El material genético del virus en cuestión es muy pequeño, apenas 30 mil letras (comparadas con los 3 mil millones del nuestro). La información contenida allí se puede almacenar en 8 kB de memoria: Irónicamente, un espacio bastante menor del de cualquier virus informático de nuestros días. Los virus reproducen su código genético usando la maquinaria celular de los organismos que invaden. Suelen sufrir de muchos errores de copiado. Es evidente que la mayoría de estos los liquidan, como sabe cualquier estudiante de informática que haya cometido un pequeño error involuntario en el código que programa.

En algunos casos, sin embargo, los errores mejoran su capacidad reproductiva. Piense en trillones de estudiantes de informática cometiendo errores en sus códigos. Alguno será, sorpresivamente, una mejora. Así es como error tras error, la gran coreografía de Darwin confiere de aparente voluntad al universo vírico. Tanto así que muchos no pueden dejar de ver diseño inteligente en donde no lo hay: el SARS-CoV-2 no fue creado en un laboratorio militar por un ser inteligente. Es la evolución de siempre que, para estos pequeños paquetes de material genético, actúa muy rápido, casi en tiempo real.

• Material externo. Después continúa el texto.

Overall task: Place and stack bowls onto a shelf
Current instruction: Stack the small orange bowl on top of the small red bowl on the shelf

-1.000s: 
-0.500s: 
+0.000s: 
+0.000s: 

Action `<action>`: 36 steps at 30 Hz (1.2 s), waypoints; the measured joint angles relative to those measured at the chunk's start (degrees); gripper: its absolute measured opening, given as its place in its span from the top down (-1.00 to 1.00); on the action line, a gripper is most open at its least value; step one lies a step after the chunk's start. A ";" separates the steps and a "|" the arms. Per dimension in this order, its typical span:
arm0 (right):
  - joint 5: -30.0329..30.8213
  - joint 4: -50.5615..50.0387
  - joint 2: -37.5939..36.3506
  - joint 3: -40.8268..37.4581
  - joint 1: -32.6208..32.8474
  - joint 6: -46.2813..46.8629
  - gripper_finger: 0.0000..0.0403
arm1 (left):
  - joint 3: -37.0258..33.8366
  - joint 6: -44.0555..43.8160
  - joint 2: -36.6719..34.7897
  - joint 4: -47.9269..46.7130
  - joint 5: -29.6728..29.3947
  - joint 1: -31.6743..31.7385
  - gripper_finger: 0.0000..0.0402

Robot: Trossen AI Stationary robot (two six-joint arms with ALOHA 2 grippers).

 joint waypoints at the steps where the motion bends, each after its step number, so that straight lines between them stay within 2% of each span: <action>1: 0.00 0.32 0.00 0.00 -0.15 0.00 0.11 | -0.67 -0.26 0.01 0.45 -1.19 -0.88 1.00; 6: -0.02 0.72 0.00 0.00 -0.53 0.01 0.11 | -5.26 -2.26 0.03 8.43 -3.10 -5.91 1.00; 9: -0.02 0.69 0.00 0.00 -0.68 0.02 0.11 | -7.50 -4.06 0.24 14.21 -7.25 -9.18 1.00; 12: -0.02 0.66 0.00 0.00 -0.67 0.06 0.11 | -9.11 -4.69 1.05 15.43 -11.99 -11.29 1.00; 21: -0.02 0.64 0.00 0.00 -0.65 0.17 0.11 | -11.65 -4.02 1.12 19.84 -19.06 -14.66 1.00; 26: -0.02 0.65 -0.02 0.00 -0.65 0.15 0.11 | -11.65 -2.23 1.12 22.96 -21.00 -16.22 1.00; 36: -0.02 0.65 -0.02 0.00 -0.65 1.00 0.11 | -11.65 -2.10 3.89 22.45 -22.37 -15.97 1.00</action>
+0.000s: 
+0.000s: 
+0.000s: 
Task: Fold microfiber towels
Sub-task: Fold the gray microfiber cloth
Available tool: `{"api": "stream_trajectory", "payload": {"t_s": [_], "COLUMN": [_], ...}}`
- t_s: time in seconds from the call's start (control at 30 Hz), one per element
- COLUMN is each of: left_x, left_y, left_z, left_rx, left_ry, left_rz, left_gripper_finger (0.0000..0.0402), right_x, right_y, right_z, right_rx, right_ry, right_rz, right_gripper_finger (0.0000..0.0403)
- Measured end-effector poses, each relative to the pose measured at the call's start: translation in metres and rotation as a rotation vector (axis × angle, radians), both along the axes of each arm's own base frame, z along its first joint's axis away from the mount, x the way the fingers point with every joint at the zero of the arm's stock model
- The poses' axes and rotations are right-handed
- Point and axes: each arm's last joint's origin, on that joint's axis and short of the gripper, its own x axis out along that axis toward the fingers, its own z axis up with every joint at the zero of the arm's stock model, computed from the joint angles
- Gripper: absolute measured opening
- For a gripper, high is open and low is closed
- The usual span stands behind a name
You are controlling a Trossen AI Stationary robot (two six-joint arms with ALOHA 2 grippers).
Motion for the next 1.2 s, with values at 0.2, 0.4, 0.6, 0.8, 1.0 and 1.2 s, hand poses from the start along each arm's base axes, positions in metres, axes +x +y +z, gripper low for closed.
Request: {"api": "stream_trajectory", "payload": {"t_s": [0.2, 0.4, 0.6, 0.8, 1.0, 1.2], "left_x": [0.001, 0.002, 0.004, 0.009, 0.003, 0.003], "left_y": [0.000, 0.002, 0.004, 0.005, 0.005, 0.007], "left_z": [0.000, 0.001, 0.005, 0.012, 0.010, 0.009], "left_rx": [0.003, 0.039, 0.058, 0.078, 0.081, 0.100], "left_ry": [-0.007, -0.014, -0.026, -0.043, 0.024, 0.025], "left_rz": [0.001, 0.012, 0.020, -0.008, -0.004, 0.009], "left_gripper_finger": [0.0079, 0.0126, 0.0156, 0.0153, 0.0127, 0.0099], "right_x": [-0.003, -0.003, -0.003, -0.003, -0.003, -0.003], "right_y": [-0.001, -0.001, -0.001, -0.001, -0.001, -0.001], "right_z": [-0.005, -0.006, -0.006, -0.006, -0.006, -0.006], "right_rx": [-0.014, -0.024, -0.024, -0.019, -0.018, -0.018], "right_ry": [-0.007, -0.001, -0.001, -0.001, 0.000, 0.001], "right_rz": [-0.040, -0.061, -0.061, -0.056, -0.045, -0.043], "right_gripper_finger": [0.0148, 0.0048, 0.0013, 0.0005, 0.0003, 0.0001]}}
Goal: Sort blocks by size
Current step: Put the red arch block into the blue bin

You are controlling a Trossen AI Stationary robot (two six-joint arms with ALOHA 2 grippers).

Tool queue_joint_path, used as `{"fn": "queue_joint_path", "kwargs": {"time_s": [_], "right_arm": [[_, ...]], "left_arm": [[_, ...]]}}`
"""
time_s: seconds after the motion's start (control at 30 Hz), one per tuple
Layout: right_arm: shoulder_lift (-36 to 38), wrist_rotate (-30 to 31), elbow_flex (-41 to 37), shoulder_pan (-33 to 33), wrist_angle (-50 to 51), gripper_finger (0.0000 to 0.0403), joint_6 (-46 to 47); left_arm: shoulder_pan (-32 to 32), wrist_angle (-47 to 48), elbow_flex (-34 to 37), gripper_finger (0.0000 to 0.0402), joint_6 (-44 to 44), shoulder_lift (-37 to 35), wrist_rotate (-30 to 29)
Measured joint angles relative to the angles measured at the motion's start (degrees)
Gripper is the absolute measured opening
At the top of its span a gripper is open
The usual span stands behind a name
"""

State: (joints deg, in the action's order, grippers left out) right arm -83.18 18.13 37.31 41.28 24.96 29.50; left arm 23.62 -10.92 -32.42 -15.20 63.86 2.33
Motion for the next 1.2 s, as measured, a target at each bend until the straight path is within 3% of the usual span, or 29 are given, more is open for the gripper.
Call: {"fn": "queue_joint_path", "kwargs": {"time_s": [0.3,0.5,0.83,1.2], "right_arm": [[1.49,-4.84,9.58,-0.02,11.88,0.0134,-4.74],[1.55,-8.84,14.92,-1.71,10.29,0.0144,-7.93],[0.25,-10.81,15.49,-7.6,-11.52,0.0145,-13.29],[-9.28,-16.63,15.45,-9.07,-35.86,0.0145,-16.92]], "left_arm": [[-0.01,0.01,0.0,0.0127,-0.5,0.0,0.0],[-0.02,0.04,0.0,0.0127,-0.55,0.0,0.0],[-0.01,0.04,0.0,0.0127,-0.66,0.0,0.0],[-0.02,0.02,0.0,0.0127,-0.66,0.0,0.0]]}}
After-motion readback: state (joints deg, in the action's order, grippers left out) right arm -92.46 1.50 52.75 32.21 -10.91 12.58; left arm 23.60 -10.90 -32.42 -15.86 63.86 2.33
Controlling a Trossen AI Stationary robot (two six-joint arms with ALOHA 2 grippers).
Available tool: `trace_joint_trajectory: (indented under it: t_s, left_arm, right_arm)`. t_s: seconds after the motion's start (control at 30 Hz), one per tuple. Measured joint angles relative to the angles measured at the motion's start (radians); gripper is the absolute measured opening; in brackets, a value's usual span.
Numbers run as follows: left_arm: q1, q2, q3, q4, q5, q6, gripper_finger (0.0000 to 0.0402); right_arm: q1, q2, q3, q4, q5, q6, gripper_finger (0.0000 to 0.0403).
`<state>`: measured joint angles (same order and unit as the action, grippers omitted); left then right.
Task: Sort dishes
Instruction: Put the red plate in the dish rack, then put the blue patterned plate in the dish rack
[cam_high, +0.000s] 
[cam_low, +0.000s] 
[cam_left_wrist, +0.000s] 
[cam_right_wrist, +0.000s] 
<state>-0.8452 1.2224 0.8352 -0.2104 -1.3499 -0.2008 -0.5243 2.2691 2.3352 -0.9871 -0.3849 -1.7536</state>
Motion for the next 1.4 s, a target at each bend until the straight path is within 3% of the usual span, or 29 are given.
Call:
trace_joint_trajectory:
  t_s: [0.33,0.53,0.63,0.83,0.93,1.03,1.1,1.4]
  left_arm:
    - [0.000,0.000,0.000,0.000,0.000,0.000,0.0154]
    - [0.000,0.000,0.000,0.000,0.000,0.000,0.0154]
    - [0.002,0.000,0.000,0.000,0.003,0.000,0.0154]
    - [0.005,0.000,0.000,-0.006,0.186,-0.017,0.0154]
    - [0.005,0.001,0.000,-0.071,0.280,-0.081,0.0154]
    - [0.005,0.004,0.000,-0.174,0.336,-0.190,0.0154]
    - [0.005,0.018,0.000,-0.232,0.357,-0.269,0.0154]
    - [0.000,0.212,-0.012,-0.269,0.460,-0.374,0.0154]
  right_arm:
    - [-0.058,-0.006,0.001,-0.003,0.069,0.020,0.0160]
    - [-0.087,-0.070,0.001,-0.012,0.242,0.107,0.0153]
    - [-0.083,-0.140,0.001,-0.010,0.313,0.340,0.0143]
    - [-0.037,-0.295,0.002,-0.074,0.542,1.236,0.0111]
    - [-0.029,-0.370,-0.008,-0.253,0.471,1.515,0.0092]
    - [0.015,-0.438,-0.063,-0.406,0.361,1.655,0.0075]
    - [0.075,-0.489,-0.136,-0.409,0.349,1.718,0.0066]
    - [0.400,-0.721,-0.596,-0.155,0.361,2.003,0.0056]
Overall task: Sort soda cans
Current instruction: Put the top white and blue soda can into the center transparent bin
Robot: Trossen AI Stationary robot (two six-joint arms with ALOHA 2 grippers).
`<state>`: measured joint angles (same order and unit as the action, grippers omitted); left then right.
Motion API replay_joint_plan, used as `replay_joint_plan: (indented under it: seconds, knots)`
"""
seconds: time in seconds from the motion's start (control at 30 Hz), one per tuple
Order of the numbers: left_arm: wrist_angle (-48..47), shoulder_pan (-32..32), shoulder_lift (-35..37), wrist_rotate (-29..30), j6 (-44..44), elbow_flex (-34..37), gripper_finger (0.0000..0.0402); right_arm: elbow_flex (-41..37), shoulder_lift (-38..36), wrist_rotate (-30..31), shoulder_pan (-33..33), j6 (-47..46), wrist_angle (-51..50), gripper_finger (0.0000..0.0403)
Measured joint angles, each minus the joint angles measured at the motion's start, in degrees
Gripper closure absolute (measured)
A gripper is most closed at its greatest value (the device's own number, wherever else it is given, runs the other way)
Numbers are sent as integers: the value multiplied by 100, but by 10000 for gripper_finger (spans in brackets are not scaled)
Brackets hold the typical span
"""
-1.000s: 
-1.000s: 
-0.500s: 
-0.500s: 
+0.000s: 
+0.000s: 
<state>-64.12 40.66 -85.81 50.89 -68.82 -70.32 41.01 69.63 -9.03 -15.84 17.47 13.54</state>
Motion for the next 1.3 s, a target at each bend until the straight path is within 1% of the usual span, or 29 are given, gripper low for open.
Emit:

Ahora es el turno de que los seres oficialmente vivos e inteligentes jueguen sus piezas. El trabajo de científicos de todas las áreas en búsqueda de una vacuna o un tratamiento es impetuoso y esperamos que las buenas noticias lleguen pronto, quebrando violentamente las siniestras curvas que dibujan los amantes de los modelos predictivos. Afortunadamente ya contamos con muchas herramientas del pasado. Incluso antes de que nadie hubiese visto un microorganismo, el médico Ignaz Semmelweis hizo uno de los grandes descubrimientos de la medicina de todos los tiempos. Mientras trabajaba en Viena se enteró de que en la maternidad de su clínica la mortalidad de las mujeres en el parto era mucho mayor que la de otra muy cercana. En su clínica atendían médicos y estudiante de medicina. En la otra, matronas. Semmelweis supo intuir la razón: Lo médicos y sus estudiantes hacían autopsias, y luego atendían sin un previo aseo de sus manos.

Su recomendación de lavarse las manos con una solución de cloro antes de los partos disminuyó la mortalidad hasta hacerla comparable con la de la otra clínica. Este descubrimiento nos entregó el arma más poderosa en la lucha contra cualquier pandemia. Una que muchos miran con desdén, como si se tratara de una vieja y exagerada tradición tribal. Pero no. Es un producto de nuestra mejor ciencia. Para derrotar la pandemia, para salvar innumerables vidas, debemos lavarnos las manos, además de quedarnos en casa, y usar mascarillas cuando sea necesario. Son medidas que muestran nuestra enorme inteligencia y voluntad. Aunque no hay que vanagloriarse. Al igual que para el SARS-CoV-2, son características que no han sido maquinadas por un ser inteligente. Darwin dirige todo, tras bambalinas.

*Profesor de la Facultad de Ingeniería y Ciencias de la UAI e investigador del CECs.